** Stored data follows **
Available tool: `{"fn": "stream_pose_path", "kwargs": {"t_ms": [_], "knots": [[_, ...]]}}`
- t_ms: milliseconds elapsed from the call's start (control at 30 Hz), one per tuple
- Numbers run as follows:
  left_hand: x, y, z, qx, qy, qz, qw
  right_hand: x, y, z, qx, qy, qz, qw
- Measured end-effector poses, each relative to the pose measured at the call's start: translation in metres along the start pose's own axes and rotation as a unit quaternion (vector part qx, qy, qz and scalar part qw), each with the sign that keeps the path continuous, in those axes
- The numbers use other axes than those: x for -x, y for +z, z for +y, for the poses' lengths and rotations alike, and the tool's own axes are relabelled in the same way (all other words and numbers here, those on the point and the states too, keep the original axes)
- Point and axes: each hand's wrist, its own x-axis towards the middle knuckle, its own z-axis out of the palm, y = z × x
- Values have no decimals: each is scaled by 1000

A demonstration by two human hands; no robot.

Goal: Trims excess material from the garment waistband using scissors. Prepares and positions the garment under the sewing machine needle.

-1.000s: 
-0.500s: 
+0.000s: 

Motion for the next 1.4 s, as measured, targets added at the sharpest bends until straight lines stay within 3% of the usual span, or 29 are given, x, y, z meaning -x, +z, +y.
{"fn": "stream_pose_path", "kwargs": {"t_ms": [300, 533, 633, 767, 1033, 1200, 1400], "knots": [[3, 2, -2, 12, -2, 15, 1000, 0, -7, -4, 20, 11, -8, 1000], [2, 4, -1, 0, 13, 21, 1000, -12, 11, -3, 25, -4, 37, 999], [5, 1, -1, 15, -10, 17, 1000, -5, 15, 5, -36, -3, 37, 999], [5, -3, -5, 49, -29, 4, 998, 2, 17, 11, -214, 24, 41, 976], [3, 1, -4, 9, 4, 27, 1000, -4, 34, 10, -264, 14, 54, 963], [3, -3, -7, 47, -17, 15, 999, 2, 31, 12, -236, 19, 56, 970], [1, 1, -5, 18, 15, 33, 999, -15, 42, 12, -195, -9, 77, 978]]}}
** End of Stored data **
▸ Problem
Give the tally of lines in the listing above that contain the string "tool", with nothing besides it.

▸ Written response
2